| Information supplied |
------------------------------------------------------------------------
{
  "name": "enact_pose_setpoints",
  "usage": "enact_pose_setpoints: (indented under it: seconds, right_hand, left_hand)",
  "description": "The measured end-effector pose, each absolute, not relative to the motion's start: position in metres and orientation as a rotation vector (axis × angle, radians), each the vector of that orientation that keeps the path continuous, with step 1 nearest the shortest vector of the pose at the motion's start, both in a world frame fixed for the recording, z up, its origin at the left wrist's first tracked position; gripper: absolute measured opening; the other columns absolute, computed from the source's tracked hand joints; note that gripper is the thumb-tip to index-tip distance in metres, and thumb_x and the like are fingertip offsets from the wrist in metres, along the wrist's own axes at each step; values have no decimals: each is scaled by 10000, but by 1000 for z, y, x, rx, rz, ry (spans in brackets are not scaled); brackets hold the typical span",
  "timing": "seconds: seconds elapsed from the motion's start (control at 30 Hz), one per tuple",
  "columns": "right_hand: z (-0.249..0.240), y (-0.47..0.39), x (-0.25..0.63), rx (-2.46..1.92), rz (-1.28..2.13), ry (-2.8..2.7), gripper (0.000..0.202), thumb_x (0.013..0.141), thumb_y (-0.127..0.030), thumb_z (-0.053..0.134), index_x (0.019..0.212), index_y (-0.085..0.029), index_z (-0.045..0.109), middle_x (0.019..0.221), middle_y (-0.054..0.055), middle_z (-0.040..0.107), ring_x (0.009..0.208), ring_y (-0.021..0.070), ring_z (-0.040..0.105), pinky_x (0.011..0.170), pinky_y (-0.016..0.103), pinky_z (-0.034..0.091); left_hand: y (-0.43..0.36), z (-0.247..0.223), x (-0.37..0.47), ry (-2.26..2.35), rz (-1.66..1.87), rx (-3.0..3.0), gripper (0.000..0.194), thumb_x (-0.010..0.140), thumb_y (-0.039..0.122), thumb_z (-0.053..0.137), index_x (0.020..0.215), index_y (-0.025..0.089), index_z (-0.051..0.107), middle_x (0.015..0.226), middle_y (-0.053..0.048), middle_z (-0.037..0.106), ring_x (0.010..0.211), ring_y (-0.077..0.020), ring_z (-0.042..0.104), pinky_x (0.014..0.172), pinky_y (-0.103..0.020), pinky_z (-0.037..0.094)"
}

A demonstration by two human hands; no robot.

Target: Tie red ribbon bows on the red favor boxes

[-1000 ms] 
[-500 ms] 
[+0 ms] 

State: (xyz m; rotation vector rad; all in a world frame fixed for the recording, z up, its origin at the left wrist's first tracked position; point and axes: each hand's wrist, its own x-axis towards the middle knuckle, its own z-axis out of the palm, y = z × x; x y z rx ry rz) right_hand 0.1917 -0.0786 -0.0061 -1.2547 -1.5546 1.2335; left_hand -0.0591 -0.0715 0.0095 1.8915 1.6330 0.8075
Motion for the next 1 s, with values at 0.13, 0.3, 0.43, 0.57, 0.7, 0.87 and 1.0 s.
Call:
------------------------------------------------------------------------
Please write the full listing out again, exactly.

| Answer below |
{
  "name": "enact_pose_setpoints",
  "usage": "enact_pose_setpoints: (indented under it: seconds, right_hand, left_hand)",
  "description": "The measured end-effector pose, each absolute, not relative to the motion's start: position in metres and orientation as a rotation vector (axis × angle, radians), each the vector of that orientation that keeps the path continuous, with step 1 nearest the shortest vector of the pose at the motion's start, both in a world frame fixed for the recording, z up, its origin at the left wrist's first tracked position; gripper: absolute measured opening; the other columns absolute, computed from the source's tracked hand joints; note that gripper is the thumb-tip to index-tip distance in metres, and thumb_x and the like are fingertip offsets from the wrist in metres, along the wrist's own axes at each step; values have no decimals: each is scaled by 10000, but by 1000 for z, y, x, rx, rz, ry (spans in brackets are not scaled); brackets hold the typical span",
  "timing": "seconds: seconds elapsed from the motion's start (control at 30 Hz), one per tuple",
  "columns": "right_hand: z (-0.249..0.240), y (-0.47..0.39), x (-0.25..0.63), rx (-2.46..1.92), rz (-1.28..2.13), ry (-2.8..2.7), gripper (0.000..0.202), thumb_x (0.013..0.141), thumb_y (-0.127..0.030), thumb_z (-0.053..0.134), index_x (0.019..0.212), index_y (-0.085..0.029), index_z (-0.045..0.109), middle_x (0.019..0.221), middle_y (-0.054..0.055), middle_z (-0.040..0.107), ring_x (0.009..0.208), ring_y (-0.021..0.070), ring_z (-0.040..0.105), pinky_x (0.011..0.170), pinky_y (-0.016..0.103), pinky_z (-0.034..0.091); left_hand: y (-0.43..0.36), z (-0.247..0.223), x (-0.37..0.47), ry (-2.26..2.35), rz (-1.66..1.87), rx (-3.0..3.0), gripper (0.000..0.194), thumb_x (-0.010..0.140), thumb_y (-0.039..0.122), thumb_z (-0.053..0.137), index_x (0.020..0.215), index_y (-0.025..0.089), index_z (-0.051..0.107), middle_x (0.015..0.226), middle_y (-0.053..0.048), middle_z (-0.037..0.106), ring_x (0.010..0.211), ring_y (-0.077..0.020), ring_z (-0.042..0.104), pinky_x (0.014..0.172), pinky_y (-0.103..0.020), pinky_z (-0.037..0.094)"
}

A demonstration by two human hands; no robot.

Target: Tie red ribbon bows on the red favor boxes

[-1000 ms] 
[-500 ms] 
[+0 ms] 

State: (xyz m; rotation vector rad; all in a world frame fixed for the recording, z up, its origin at the left wrist's first tracked position; point and axes: each hand's wrist, its own x-axis towards the middle knuckle, its own z-axis out of the palm, y = z × x; x y z rx ry rz) right_hand 0.1917 -0.0786 -0.0061 -1.2547 -1.5546 1.2335; left_hand -0.0591 -0.0715 0.0095 1.8915 1.6330 0.8075
Motion for the next 1 s, with values at 0.13, 0.3, 0.43, 0.57, 0.7, 0.87 and 1.0 s.
Call:

The required answer is now complete.